NASA-IMPACT / csdap-cumulus

SmallSat Cumulus Deployment
Other
1 stars 0 forks source link

PrefixGranuleIds lambda function runs out of memory #222

Closed chuckwondo closed 1 year ago

chuckwondo commented 1 year ago

For a very large list of discovered granules, the PrefixGranuleIds lambda function runs out of memory. Unfortunately, the error message doesn't indicate the problem:

{
  "errorType": "Runtime.ExitError",
  "errorMessage": "RequestId: 84c258ed-e668-4eff-bbba-6d9926f8fb40 Error: Runtime exited with error: signal: killed"
}

However, upon further inspection of the CloudWatch logs, we can see that the used memory is equal to the allocated memory, and we don't want to bump the lambda memory setting any higher, so we need to configure it to run as an ECS task instead.

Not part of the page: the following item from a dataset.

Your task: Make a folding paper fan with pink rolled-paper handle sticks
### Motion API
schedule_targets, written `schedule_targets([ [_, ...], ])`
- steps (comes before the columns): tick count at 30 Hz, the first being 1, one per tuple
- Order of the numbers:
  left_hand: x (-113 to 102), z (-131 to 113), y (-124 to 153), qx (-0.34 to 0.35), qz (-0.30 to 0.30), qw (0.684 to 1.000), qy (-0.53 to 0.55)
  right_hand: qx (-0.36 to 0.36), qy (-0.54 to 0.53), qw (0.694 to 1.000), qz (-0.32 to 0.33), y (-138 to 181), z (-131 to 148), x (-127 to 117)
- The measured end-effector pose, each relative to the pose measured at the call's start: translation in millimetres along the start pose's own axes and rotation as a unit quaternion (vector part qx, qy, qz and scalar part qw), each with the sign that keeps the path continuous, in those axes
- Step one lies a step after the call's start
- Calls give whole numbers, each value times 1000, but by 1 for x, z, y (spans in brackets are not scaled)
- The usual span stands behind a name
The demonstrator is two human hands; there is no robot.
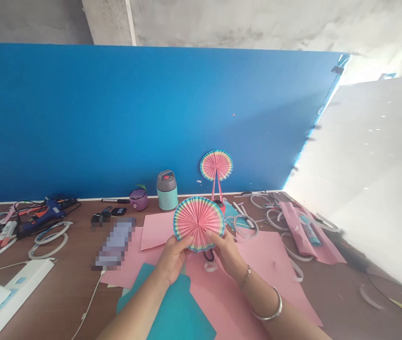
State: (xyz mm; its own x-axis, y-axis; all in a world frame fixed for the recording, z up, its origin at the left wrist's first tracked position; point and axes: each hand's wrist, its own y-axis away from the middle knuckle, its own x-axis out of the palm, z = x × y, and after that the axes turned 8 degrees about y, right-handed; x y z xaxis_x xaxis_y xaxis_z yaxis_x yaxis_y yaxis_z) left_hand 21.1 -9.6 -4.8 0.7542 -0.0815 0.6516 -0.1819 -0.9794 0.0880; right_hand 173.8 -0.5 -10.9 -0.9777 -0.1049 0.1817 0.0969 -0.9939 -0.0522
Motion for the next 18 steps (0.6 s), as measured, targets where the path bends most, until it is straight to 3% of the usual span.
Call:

To configure it as an ECS task requires the following changes to app/stacks/cumulus/main.tf:

  1. Duplicate the block for resource "aws_sfn_activity" "queue_granules" and for the duplicated block, change "queue_granules" to "prefix_granule_ids", and "QueueGranules" to "PrefixGranuleIds".
  2. Duplicate the block for module "queue_granules_service" and for the duplicated block, make the same name changes as in the previous step.
    Edit - adding more detail - : Change "queue_granules_service" to "prefix_granule_ids_service" Change "QueueGranules" to "PrefixGranuleIds"
  3. Within the block for module "discover_granules_workflow", change the value of prefix_granule_ids_task_arn from aws_lambda_function.prefix_granule_ids.arn to aws_sfn_activity.prefix_granule_ids.id
  4. Deploy to a sandbox account and run a smoke test. To confirm that the new ECS task is running and its associated CloudWatch logs are being written, run the following command within Docker, after kicking off the smoke test: aws logs tail --follow ${CUMULUS_PREFIX}-PrefixGranuleIdsEcsLogs

For reference, here's the relevant section in the Cumulus docs: https://nasa.github.io/cumulus/docs/data-cookbooks/run-tasks-in-lambda-or-docker/#step-function-activities-and-cumulus-ecs-task

krisstanton commented 1 year ago

Related Ticket: https://github.com/NASA-IMPACT/csdap-cumulus/issues/180

krisstanton commented 1 year ago

This ticket is blocked by a bug where the ECS task outputs too many log lines during an unzip, which causes the whole process to fail. This issue has already been addressed but has not been pushed. Cumulus needs to push a new version of

ecs_task_image              = "cumuluss/cumulus-ecs-task:1.8.0"

which has the fix prevously pushed through a pull request.

This ticket is also a blocker to #180

chuckwondo commented 1 year ago

This is the Cumulus bug report of the problem blocking us: https://bugs.earthdata.nasa.gov/projects/CUMULUS/issues/CUMULUS-3094

It was fixed back in April, but was never released. I have asked for it to be released so we can use it, and thus not have to spend unnecessary time attempting to work around the issue, which would be tedious, and potentially impossible to work around at this point.

chuckwondo commented 1 year ago

Wow! What a fast response to my request for a release: https://github.com/nasa/cumulus-ecs-task/releases/tag/v1.9.1

@krisstanton, we can now change this:

ecs_task_image              = "cumuluss/cumulus-ecs-task:1.8.0"

to this:

ecs_task_image              = "cumuluss/cumulus-ecs-task:1.9.1"
krisstanton commented 1 year ago

Very Nice! I'll unblock and try again shortly!

krisstanton commented 1 year ago

Passed UAT Smoke Test